* [WHAT THIS TASK INVOLVES]:
Take every line from the material that has the word "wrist" in it.

* [DATA PROVIDED]:
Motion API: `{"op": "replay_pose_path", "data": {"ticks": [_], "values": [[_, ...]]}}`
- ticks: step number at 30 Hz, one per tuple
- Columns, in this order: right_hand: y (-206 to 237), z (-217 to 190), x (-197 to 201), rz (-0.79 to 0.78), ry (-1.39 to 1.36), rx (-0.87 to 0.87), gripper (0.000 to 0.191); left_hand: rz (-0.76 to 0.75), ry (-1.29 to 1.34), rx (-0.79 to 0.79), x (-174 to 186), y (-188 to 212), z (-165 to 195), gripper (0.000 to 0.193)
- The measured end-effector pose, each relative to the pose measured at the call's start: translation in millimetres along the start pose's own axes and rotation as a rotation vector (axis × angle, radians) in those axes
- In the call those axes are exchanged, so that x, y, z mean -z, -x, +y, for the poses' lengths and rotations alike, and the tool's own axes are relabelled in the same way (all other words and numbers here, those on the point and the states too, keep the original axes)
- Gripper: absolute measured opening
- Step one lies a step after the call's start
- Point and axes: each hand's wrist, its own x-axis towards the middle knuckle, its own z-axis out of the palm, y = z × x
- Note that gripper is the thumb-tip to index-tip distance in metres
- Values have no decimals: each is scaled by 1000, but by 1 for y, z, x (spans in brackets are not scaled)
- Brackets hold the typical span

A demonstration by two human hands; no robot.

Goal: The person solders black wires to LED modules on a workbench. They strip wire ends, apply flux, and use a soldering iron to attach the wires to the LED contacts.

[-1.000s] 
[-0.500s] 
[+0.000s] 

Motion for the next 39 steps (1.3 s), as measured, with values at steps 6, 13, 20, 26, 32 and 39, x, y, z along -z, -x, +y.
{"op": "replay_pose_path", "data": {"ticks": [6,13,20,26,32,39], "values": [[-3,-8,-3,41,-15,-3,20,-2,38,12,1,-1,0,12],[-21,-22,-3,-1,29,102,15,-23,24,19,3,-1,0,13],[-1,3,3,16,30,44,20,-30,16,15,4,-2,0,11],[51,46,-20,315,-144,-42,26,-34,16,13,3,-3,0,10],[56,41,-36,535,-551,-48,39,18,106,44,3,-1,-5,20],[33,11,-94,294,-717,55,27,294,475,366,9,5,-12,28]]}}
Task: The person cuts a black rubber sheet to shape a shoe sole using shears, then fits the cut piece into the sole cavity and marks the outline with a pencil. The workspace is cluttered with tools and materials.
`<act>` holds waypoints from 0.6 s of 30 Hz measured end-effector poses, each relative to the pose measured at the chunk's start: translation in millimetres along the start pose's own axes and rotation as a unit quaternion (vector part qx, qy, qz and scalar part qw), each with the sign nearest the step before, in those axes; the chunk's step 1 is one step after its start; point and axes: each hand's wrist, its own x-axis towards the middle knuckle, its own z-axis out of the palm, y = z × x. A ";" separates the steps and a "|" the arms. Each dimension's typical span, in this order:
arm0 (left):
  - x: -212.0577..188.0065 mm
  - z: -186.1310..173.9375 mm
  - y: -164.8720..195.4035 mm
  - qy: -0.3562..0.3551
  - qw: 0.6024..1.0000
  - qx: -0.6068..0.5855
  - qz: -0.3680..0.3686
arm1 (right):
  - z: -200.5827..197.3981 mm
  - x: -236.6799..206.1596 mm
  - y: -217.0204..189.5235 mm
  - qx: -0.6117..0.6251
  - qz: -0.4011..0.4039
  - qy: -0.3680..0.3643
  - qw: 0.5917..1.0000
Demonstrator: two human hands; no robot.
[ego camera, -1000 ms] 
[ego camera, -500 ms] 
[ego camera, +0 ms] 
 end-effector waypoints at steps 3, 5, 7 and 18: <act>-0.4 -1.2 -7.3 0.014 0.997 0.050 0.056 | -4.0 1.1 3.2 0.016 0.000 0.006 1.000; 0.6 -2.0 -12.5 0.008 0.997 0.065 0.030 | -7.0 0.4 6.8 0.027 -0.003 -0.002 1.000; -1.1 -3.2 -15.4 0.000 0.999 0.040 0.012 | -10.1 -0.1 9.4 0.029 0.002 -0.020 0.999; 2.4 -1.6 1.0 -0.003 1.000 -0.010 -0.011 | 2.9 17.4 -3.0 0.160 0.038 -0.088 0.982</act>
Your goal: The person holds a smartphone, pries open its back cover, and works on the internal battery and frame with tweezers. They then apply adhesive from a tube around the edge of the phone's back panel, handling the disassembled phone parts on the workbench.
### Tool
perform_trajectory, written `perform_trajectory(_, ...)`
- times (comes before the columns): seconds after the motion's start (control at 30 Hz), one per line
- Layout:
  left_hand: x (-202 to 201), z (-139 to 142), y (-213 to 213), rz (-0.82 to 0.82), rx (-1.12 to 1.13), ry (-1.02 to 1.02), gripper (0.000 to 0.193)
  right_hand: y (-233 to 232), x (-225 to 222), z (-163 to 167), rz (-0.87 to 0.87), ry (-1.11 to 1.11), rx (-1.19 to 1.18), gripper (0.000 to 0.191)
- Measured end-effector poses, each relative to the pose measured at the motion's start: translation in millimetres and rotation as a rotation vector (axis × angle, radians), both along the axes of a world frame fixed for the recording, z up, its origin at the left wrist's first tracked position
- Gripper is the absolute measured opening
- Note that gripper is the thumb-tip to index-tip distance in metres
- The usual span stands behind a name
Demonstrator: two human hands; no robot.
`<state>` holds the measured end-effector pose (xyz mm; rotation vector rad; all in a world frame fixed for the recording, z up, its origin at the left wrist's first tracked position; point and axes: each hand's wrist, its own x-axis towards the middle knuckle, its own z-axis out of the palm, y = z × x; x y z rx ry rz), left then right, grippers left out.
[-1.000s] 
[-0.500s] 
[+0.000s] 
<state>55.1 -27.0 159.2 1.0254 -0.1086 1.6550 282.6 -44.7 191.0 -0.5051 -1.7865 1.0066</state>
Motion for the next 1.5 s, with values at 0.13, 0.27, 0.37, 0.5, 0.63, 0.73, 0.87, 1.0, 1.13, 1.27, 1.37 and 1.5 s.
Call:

* [SOLUTION FOR THIS EXERCISE]:
- Point and axes: each hand's wrist, its own x-axis towards the middle knuckle, its own z-axis out of the palm, y = z × x
`<act>` holds waypoints from 0.6 s of 30 Hz measured end-effector poses, each relative to the pose measured at the chunk's start: translation in millimetres along the start pose's own axes and rotation as a unit quaternion (vector part qx, qy, qz and scalar part qw), each with the sign nearest the step before, in those axes; the chunk's step 1 is one step after its start; point and axes: each hand's wrist, its own x-axis towards the middle knuckle, its own z-axis out of the palm, y = z × x. A ";" separates the steps and a "|" the arms. Each dimension's typical span, in this order:
- Measured end-effector poses, each relative to the pose measured at the motion's start: translation in millimetres and rotation as a rotation vector (axis × angle, radians), both along the axes of a world frame fixed for the recording, z up, its origin at the left wrist's first tracked position
`<state>` holds the measured end-effector pose (xyz mm; rotation vector rad; all in a world frame fixed for the recording, z up, its origin at the left wrist's first tracked position; point and axes: each hand's wrist, its own x-axis towards the middle knuckle, its own z-axis out of the palm, y = z × x; x y z rx ry rz), left then right, grippers left out.

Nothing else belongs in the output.